=== Study material ===

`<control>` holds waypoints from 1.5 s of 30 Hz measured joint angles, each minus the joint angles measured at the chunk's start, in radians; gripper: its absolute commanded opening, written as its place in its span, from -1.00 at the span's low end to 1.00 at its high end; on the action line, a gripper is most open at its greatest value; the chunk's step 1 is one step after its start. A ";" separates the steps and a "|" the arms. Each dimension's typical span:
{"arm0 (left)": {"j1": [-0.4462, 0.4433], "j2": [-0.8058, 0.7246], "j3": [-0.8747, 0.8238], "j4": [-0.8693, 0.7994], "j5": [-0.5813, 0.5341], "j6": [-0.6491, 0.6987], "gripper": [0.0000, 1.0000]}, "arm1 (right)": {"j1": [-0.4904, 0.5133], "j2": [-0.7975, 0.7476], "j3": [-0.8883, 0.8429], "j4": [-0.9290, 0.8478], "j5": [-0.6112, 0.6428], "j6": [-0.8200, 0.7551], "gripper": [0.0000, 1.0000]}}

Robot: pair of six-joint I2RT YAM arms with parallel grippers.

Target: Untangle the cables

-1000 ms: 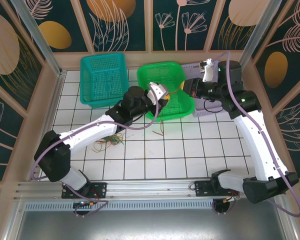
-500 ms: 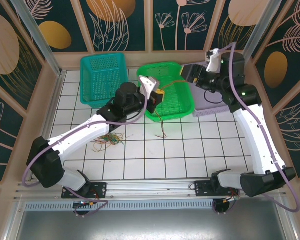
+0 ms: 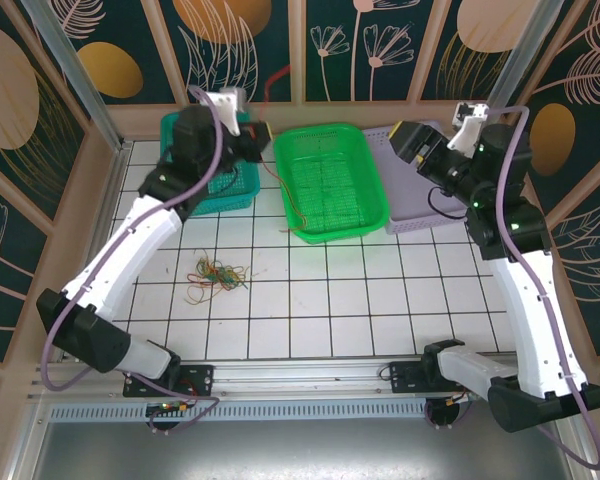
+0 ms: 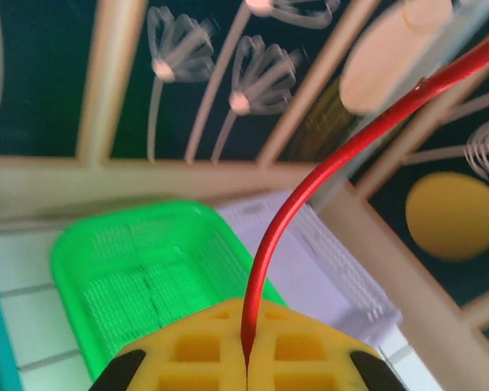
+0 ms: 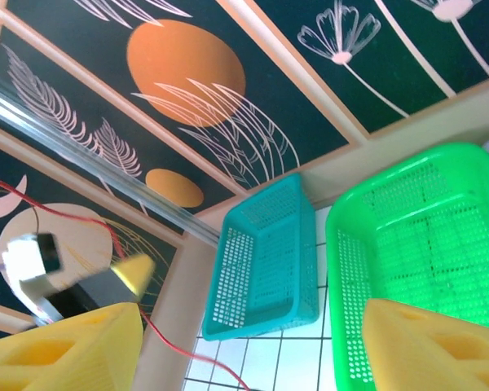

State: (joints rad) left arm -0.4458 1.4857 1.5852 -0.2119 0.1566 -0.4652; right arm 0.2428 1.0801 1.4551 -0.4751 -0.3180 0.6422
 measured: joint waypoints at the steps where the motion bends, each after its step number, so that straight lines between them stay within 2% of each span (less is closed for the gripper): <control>1: 0.026 0.023 0.060 -0.024 -0.016 -0.005 -1.00 | 0.000 0.000 -0.029 0.007 -0.004 0.013 0.44; 5: 0.101 0.121 0.281 -0.114 -0.123 -0.008 -1.00 | 0.001 0.001 -0.121 0.012 -0.020 0.049 0.43; 10: 0.165 0.231 0.453 -0.198 -0.246 -0.008 -1.00 | 0.008 0.001 -0.167 0.021 -0.028 0.072 0.43; 19: 0.272 0.439 0.496 -0.299 -0.310 -0.042 -1.00 | 0.014 0.009 -0.197 0.031 -0.044 0.074 0.43; 27: 0.282 0.609 0.553 -0.409 -0.406 -0.033 -1.00 | 0.017 0.060 -0.201 0.032 -0.051 0.074 0.43; 32: 0.293 0.746 0.702 -0.484 -0.449 -0.022 -1.00 | 0.017 0.089 -0.201 0.032 -0.054 0.074 0.43; 33: 0.298 0.779 0.729 -0.497 -0.455 -0.018 -0.77 | 0.017 0.093 -0.201 0.032 -0.054 0.074 0.43; 34: 0.303 0.805 0.748 -0.508 -0.457 -0.010 -0.45 | 0.017 0.098 -0.201 0.032 -0.054 0.074 0.43; 35: 0.308 0.830 0.765 -0.518 -0.457 -0.007 -0.24 | 0.017 0.101 -0.201 0.032 -0.054 0.074 0.43; 39: 0.321 0.912 0.816 -0.562 -0.452 0.006 0.06 | 0.017 0.129 -0.201 0.032 -0.054 0.074 0.43; 41: 0.323 0.921 0.816 -0.581 -0.447 0.005 0.16 | 0.017 0.146 -0.201 0.032 -0.054 0.074 0.43; 43: 0.323 0.919 0.816 -0.590 -0.446 0.010 0.36 | 0.017 0.162 -0.201 0.032 -0.054 0.073 0.43; 45: 0.323 0.903 0.799 -0.587 -0.446 0.014 0.44 | 0.017 0.174 -0.201 0.033 -0.058 0.074 0.43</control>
State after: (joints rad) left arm -0.1226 2.3890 2.3844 -0.7994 -0.2893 -0.4515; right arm 0.2596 1.2545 1.2537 -0.4423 -0.3756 0.7158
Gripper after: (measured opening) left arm 0.693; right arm 0.714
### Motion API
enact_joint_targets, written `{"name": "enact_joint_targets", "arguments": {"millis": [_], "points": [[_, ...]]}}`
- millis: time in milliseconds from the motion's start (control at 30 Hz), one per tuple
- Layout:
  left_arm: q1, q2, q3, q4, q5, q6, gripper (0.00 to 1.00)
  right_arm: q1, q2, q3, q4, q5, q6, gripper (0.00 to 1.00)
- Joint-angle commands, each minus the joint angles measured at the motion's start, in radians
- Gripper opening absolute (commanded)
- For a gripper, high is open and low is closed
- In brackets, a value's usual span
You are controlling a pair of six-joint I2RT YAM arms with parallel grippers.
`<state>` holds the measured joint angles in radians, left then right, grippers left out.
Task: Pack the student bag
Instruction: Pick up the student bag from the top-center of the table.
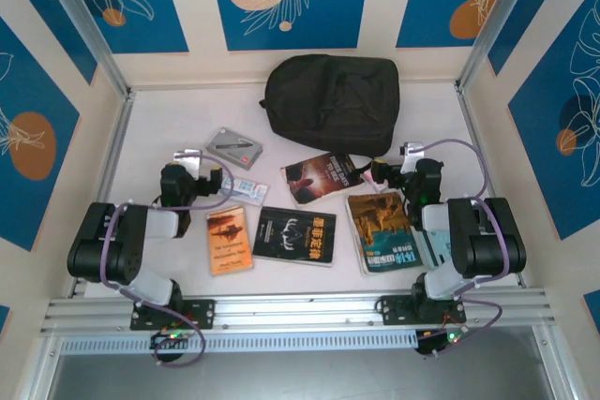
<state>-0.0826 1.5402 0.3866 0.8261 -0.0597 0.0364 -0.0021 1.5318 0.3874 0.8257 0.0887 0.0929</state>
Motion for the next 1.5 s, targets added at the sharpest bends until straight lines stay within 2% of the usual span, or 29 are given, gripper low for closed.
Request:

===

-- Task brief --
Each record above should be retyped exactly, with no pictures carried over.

-- Answer to the exercise --
`<control>` holds waypoints from 1.5 s of 30 Hz measured joint angles, each minus the joint angles measured at the chunk's start, in radians; gripper: its absolute commanded opening, written as its place in its span, from -1.00 at the span's low end to 1.00 at its high end; on the action line, a gripper is most open at its greatest value; the chunk's step 1 is one step after its start. A ";" separates the steps and a "|" the arms. Each dimension's typical span:
{"arm0 (left)": {"j1": [-0.4462, 0.4433], "j2": [-0.8058, 0.7246], "j3": [-0.8747, 0.8238], "j4": [-0.8693, 0.7994], "j5": [-0.5813, 0.5341], "j6": [-0.6491, 0.6987], "gripper": [0.0000, 1.0000]}, "arm1 (right)": {"j1": [-0.4904, 0.5133], "j2": [-0.7975, 0.7476], "j3": [-0.8883, 0.8429], "j4": [-0.9290, 0.8478], "j5": [-0.6112, 0.6428], "j6": [-0.8200, 0.7551], "gripper": [0.0000, 1.0000]}}

Robot: pair of six-joint I2RT YAM arms with parallel grippers.

Target: Untangle the cables

-1000 ms: 
-500 ms: 
+0 ms: 
+0 ms: 
+0 ms: 

State: (joints rad) left arm -0.4458 1.4857 1.5852 -0.2119 0.1566 -0.4652; right arm 0.2428 1.0801 1.4551 -0.4751 -0.3180 0.6422
 measured: joint waypoints at the steps where the motion bends, each after its step number, so that straight lines between them stay within 2% of each span (less is closed for the gripper): <control>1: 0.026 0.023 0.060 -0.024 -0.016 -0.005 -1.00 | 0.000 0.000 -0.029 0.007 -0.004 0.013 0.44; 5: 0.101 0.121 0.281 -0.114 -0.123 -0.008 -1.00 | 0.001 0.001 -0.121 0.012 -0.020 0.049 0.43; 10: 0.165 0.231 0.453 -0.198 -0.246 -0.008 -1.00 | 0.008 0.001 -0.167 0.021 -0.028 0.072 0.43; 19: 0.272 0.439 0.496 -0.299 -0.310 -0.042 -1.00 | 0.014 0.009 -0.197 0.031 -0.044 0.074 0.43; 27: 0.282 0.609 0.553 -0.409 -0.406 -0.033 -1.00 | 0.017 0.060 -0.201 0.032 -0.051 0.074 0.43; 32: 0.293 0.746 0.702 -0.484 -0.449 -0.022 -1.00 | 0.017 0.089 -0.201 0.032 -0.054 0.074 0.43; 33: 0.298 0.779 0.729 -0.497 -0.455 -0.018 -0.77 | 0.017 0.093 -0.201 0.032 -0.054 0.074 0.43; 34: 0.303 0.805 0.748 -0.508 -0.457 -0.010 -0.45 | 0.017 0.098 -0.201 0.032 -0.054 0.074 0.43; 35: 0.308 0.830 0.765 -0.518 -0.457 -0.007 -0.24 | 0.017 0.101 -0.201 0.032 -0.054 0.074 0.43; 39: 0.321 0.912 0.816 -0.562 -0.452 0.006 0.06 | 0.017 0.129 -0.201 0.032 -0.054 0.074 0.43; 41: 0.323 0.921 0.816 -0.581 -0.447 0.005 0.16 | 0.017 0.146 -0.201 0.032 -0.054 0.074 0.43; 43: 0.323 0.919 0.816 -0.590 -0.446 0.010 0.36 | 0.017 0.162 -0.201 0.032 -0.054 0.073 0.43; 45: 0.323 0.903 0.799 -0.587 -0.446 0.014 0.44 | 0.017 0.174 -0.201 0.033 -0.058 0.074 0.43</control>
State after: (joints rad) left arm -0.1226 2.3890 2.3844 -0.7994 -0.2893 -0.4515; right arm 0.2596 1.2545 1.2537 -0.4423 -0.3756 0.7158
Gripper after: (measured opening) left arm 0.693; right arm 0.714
### Motion API
enact_joint_targets, written `{"name": "enact_joint_targets", "arguments": {"millis": [_], "points": [[_, ...]]}}`
- millis: time in milliseconds from the motion's start (control at 30 Hz), one per tuple
- Layout:
  left_arm: q1, q2, q3, q4, q5, q6, gripper (0.00 to 1.00)
  right_arm: q1, q2, q3, q4, q5, q6, gripper (0.00 to 1.00)
- Joint-angle commands, each minus the joint angles measured at the motion's start, in radians
- Gripper opening absolute (commanded)
- For a gripper, high is open and low is closed
- In brackets, a value's usual span
You are controlling a pair of six-joint I2RT YAM arms with parallel grippers.
`<state>` holds the measured joint angles in radians, left then right, grippers left out.
Task: Pack the student bag
Instruction: Pick up the student bag from the top-center of the table.
<state>-0.0826 1.5402 0.3866 0.8261 -0.0597 0.0364 -0.0021 1.5318 0.3874 0.8257 0.0887 0.0929</state>
Motion for the next 1.5 s, targets added at the sharpest bends until straight lines stay within 2% of the usual span, or 29 are given, gripper low for closed.
Request:

For this exercise, the work is now complete.